#### TASK GOAL
Among the entries below, find all lines that include "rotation" and copy them.

+++ DATA EXTRACTS +++

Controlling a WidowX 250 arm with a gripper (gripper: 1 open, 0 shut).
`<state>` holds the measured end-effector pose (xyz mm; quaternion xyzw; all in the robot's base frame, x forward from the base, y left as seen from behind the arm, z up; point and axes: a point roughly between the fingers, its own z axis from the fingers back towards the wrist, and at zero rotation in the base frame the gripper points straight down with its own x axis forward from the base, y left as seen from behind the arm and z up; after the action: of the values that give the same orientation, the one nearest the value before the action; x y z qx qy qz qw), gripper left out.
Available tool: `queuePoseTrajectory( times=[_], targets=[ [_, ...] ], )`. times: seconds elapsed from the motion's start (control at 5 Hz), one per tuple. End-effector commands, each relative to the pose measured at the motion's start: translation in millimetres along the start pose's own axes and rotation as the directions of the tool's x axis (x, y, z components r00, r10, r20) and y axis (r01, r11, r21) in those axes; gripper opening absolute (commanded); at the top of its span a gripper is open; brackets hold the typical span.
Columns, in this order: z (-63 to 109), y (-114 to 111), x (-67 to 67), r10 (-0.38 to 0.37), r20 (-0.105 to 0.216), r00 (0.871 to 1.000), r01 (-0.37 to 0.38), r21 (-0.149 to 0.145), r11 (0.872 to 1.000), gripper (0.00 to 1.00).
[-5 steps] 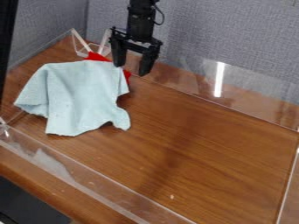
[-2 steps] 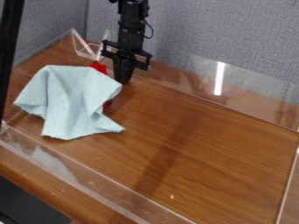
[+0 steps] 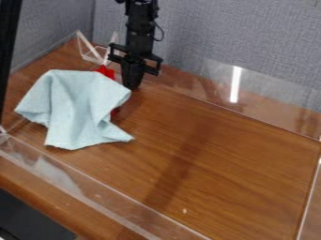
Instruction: Move the red object to the right of cloth
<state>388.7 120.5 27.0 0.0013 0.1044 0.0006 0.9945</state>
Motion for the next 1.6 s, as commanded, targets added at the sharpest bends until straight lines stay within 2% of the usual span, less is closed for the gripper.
queuePoseTrajectory(
  times=[0.0, 0.6, 1.0, 1.4],
  targets=[
    [35.2, 5.0, -7.3, 0.003, 0.076, 0.997, -0.004, 0.003, 1.0, 0.0],
    [68.3, 0.6, -24.6, -0.017, 0.136, 0.991, 0.02, -0.025, 0.999, 0.0],
    [87.7, -2.5, -35.8, -0.032, 0.175, 0.984, 0.038, -0.028, 0.999, 0.0],
    [95.5, -10.7, -48.6, -0.068, 0.194, 0.979, 0.075, -0.031, 0.997, 0.0]
  ],
)
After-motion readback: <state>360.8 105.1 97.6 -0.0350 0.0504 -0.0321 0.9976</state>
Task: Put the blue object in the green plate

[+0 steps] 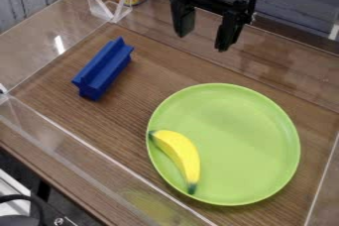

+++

#### OUTPUT
`<state>` holds the measured end-effector pose (xyz mm; quaternion xyzw; all in the robot's base frame, x forward from the base, y left as seen from behind the arm, z up; point and axes: a point roughly between the fingers, its own z axis from the fingers back towards the wrist, and at zero rotation in the base frame the gripper points straight down with its own x axis forward from the base, y left as seen from behind the arm and z up; after the action: of the values that give the same orientation, the one nearest the value before the action; x y z qx qy qz qw), gripper left out.
Available tool: `queuePoseTrajectory( times=[_], targets=[ [_, ...] ], )`. times: seconds elapsed from the motion's start (control at 5 Hz), one per tuple. End-effector commands, each relative to the pose measured at the motion's start: translation in millimetres along the start pose's own axes and rotation as the directions of the tool's x axis (x, y, z components r00, r10, r20) and y axis (r01, r11, r21) in those axes; gripper opening absolute (commanded); at the top of its span a gripper is open; brackets hold the typical span.

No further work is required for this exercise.